Not certain whether my proof is right, would appreciate it if I could get some feedback on it. Also, the epsilon here is the sign function of the permutation so $\epsilon=sgn$
Proof:
Since the mapping $ \, \, \epsilon:S_n\rightarrow\{\pm{}1\}$ is a group homomorphism, I'll use the fact that
\begin{equation}
\epsilon(\sigma\tau)=\epsilon(\sigma)\cdot\epsilon(\tau)
\end{equation}
And let $\tau=\sigma^{-1}$ which will give us $\epsilon(\sigma\sigma^{-1})=\epsilon(e)$ with $e$ the identity permutation. And since the identity permutation has sign $1$ we have that $\epsilon(\sigma)\cdot\epsilon(\sigma^{-1})=1$.

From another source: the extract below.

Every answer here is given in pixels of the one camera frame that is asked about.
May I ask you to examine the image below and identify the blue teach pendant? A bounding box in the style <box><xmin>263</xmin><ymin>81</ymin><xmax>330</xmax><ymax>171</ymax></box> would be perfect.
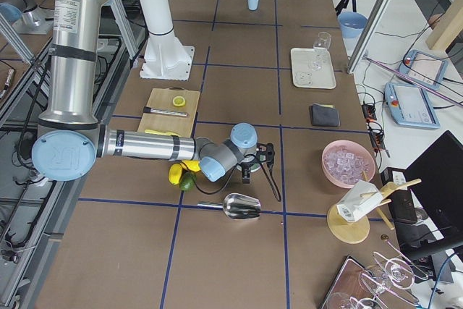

Now since $\epsilon(\sigma)=(-1)^{\text{number of inversions of} \, \sigma}$ and $\epsilon(\sigma^{-1})=(-1)^{\text{number of inversions of} \, \sigma^{-1}}$ let $n$ and $m$ denote those powers respectively (to avoid cumbersome notation) we then have that
\begin{align}
&(-1)^n\cdot(-1)^m=1\\
&(-1)^{n+m}=(-1)^2\\
&n=m-2
\end{align}
And since $m-2$ doesn't alter the sign of $(-1)$ (there's a better way of saying this) we have that the number of both inversions is the same and hence the sign of both permutations is also the same.
How does this look?
Best Answer
You can't conclude that $n = m - 2$, only that $n+m$ is even, but that's enough to finish. (It's also just not true: $(12)^{-1} = (12)$, so in this case $n=m$, not $n=m-2$.)
You can also stop at $\epsilon(\sigma) \cdot \epsilon(\sigma^{-1}) = 1$. This already tells you that either $\epsilon(\sigma)=\epsilon(\sigma^{-1}) = 1$ or $\epsilon(\sigma)=\epsilon(\sigma^{-1}) = -1$.